:: DATA

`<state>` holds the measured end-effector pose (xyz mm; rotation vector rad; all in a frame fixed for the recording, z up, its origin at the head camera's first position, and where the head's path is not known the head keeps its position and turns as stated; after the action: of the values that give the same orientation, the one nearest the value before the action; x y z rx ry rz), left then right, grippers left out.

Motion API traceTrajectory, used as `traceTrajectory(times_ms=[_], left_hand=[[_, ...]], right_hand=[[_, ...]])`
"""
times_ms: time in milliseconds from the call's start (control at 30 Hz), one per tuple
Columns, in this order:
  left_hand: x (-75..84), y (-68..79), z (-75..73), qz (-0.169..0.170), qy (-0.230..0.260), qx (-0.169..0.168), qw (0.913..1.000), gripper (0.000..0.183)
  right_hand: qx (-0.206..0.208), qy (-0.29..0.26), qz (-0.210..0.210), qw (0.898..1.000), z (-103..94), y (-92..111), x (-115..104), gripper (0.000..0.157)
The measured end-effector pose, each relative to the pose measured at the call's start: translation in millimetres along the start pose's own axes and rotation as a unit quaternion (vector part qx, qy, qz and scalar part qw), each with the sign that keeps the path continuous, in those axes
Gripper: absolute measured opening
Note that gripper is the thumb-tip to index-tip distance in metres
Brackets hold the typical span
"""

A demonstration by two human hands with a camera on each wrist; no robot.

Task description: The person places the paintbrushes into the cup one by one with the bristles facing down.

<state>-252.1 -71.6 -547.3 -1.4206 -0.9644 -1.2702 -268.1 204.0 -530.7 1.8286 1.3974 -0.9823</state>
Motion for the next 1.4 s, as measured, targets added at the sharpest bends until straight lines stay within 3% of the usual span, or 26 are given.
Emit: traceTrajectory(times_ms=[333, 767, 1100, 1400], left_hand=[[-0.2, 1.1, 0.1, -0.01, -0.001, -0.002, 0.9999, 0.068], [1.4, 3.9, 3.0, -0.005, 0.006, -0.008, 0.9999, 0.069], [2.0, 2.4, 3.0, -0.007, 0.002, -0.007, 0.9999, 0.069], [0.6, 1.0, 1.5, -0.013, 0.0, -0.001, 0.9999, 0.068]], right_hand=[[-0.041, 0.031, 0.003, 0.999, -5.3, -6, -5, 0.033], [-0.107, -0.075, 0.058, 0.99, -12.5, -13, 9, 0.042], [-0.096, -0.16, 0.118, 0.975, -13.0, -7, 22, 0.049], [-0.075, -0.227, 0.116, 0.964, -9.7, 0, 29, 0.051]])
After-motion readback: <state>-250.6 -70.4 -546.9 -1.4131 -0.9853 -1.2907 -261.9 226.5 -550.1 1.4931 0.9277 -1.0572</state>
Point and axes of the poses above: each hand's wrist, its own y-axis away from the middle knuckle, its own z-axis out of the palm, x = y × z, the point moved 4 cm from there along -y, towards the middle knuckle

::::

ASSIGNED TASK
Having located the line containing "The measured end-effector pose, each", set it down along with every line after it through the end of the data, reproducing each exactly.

TASK RESULT
The measured end-effector pose, each relative to the pose measured at the call's start: translation in millimetres along the start pose's own axes and rotation as a unit quaternion (vector part qx, qy, qz and scalar part qw), each with the sign that keeps the path continuous, in those axes
Gripper: absolute measured opening
Note that gripper is the thumb-tip to index-tip distance in metres
Brackets hold the typical span
"""

A demonstration by two human hands with a camera on each wrist; no robot.

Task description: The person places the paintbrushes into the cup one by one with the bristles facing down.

<state>-252.1 -71.6 -547.3 -1.4206 -0.9644 -1.2702 -268.1 204.0 -530.7 1.8286 1.3974 -0.9823</state>
Motion for the next 1.4 s, as measured, targets added at the sharpest bends until straight lines stay within 3% of the usual span, or 26 are given.
Emit: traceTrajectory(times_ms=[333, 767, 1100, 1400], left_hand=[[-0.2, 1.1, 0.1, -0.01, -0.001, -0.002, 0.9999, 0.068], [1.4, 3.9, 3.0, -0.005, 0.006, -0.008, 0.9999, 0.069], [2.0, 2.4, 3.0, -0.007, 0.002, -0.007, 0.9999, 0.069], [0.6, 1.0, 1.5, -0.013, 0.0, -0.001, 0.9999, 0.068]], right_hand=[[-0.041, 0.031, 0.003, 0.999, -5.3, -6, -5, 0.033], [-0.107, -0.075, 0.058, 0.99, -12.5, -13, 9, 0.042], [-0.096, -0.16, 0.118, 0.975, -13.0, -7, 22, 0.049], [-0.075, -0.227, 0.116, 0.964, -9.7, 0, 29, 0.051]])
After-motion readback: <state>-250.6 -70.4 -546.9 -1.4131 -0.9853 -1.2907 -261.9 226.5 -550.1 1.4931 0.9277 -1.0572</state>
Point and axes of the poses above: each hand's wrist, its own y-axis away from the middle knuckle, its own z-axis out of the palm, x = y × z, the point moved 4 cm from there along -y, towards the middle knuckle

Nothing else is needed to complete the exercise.